■ Work to be completed
Count the lines in the data below where the string "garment" occurs, please, and give the number alone.

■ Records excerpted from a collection
┄┄┄┄┄┄┄┄┄┄
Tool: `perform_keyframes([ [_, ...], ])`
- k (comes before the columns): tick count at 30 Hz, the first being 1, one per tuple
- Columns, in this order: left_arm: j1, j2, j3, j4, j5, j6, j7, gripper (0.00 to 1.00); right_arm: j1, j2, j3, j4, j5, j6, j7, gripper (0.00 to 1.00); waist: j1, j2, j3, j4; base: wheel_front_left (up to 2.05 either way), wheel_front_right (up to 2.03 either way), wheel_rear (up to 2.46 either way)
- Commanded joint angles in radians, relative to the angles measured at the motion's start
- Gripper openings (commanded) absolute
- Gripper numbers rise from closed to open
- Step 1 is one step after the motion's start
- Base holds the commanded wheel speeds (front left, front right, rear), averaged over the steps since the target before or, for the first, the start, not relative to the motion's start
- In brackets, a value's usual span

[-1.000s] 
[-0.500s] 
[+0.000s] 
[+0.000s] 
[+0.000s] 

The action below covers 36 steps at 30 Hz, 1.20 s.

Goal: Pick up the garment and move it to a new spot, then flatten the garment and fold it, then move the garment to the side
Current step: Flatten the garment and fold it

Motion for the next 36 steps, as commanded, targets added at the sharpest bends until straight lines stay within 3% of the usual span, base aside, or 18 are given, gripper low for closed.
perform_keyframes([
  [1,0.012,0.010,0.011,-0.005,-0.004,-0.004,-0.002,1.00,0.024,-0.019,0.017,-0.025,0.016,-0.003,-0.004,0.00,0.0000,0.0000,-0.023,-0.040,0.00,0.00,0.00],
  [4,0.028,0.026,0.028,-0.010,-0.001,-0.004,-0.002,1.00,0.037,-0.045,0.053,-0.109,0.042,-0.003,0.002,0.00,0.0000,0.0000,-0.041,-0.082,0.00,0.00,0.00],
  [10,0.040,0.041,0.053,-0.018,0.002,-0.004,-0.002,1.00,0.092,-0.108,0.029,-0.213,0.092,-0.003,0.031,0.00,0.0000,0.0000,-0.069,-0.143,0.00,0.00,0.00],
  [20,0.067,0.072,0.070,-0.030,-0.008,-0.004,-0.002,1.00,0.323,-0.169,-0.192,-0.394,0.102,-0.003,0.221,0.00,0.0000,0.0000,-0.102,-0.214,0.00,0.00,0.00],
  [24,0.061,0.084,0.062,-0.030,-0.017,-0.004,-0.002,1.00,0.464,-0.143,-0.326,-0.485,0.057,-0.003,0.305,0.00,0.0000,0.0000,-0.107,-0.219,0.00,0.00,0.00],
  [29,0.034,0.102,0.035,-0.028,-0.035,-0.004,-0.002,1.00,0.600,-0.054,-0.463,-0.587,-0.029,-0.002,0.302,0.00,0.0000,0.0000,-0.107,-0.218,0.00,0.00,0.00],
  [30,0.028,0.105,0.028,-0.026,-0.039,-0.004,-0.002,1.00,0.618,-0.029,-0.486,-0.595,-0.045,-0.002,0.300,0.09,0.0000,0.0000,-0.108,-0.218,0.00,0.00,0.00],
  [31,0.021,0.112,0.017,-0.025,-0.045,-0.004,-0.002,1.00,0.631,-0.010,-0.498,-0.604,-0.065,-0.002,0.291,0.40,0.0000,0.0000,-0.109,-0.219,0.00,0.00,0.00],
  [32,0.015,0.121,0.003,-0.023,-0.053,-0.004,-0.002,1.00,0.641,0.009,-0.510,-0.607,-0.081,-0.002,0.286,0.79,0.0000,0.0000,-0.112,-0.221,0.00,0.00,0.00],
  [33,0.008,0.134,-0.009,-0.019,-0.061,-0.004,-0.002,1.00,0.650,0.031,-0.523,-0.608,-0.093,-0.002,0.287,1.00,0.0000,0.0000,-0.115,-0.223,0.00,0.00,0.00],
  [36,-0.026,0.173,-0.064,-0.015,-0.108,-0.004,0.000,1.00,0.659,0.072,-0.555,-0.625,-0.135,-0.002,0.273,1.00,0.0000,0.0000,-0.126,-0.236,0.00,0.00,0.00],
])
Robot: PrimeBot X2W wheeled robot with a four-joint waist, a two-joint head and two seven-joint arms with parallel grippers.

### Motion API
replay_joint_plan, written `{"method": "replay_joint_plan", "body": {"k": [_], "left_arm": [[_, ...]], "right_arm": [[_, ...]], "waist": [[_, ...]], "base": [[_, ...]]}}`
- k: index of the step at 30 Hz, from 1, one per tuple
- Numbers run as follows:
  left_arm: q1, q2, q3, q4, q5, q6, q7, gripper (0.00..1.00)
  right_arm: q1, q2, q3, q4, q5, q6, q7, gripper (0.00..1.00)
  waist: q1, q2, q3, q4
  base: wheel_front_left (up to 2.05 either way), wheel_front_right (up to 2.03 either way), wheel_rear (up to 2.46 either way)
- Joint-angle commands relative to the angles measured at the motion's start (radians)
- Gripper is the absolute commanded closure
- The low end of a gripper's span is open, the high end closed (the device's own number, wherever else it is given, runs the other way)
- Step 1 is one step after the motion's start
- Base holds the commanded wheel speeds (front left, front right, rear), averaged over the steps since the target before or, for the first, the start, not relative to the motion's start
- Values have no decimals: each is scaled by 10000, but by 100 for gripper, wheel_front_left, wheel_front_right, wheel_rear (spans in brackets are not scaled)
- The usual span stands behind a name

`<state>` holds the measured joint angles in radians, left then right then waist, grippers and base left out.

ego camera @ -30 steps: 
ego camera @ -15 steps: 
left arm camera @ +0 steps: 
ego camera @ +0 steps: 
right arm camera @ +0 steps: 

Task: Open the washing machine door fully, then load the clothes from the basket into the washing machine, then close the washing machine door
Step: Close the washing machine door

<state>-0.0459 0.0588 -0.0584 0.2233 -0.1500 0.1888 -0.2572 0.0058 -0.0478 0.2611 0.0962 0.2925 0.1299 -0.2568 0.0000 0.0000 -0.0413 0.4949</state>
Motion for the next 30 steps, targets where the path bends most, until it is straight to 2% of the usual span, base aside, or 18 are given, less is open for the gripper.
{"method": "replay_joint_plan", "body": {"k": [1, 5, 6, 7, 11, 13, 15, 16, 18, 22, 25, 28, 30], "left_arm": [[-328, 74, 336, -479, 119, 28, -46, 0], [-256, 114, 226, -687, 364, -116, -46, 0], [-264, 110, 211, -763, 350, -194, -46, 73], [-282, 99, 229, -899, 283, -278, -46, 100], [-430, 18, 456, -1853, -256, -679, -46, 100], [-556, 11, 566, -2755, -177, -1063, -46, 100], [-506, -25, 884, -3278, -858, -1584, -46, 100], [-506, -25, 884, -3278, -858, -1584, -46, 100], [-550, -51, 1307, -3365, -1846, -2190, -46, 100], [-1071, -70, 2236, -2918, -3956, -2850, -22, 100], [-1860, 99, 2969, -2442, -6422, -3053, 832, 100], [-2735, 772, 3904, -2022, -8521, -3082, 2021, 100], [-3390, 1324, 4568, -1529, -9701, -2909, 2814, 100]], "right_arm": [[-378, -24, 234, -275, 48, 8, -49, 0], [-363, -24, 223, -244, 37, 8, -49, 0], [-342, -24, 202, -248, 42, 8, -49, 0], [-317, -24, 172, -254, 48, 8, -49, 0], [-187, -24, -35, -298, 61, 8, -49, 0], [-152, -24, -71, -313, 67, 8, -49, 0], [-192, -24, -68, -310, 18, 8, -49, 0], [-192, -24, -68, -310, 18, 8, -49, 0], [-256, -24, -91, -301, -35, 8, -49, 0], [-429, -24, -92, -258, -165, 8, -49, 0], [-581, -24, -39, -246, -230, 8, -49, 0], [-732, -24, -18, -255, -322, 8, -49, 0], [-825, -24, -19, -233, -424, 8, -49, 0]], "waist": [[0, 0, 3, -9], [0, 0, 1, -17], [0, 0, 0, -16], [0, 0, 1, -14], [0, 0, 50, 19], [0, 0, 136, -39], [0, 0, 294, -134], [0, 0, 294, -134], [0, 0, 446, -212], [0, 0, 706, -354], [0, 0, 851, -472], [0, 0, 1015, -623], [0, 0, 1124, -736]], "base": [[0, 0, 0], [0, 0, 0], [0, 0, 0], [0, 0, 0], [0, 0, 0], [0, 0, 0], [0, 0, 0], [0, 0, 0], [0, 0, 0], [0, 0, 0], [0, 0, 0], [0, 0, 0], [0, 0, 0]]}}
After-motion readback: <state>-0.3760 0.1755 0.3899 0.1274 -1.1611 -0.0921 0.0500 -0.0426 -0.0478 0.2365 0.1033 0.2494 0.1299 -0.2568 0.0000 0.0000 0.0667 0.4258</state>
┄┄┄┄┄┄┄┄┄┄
■ Response
2